### Assigned task
In the data below, the answer is the run of lines from the line containing "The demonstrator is" through the line containing "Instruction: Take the", both included; print it exactly and nothing else.

### Recorded information
>>

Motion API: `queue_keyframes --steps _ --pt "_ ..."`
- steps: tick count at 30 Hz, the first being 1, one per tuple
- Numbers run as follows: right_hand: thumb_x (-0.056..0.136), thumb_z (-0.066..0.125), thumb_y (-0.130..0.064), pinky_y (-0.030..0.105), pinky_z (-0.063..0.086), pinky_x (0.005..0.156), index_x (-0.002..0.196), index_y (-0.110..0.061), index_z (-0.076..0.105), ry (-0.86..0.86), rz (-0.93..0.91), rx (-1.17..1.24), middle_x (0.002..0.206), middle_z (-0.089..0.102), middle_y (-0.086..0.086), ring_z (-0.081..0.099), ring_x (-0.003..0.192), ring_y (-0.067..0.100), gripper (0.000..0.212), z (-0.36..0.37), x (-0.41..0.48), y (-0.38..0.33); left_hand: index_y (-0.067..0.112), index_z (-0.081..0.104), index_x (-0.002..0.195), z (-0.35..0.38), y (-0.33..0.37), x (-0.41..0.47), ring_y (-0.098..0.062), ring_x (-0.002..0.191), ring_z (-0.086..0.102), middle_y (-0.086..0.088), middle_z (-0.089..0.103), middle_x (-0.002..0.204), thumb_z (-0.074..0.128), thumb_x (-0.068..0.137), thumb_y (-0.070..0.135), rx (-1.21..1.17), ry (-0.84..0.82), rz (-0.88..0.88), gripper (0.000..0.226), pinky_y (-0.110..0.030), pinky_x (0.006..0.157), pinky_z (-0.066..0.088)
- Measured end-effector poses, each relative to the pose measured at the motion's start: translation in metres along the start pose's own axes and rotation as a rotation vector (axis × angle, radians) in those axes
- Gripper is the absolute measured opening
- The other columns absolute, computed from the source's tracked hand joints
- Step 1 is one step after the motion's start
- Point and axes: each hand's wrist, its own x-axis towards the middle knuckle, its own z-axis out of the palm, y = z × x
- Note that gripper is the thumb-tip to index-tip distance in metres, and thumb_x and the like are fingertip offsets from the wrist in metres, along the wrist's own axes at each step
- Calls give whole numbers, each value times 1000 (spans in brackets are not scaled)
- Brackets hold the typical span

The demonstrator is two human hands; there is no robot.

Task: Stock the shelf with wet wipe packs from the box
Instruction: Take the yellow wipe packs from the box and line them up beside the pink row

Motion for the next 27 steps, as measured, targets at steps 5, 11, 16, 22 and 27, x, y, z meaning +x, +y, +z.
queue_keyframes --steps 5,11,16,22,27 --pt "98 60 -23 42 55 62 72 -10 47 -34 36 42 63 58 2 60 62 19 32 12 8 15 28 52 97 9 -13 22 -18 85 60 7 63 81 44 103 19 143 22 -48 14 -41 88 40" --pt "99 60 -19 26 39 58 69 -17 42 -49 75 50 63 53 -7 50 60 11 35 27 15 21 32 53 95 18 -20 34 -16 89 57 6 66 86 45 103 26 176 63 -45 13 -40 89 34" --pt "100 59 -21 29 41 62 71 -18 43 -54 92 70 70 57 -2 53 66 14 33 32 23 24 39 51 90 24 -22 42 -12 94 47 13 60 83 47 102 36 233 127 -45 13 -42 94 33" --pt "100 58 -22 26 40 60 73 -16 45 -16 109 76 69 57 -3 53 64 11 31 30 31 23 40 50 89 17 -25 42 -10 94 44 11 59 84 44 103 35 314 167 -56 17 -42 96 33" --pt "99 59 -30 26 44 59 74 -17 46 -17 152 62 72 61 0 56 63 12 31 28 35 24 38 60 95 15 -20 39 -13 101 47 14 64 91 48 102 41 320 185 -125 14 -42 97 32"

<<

### Result
The demonstrator is two human hands; there is no robot.

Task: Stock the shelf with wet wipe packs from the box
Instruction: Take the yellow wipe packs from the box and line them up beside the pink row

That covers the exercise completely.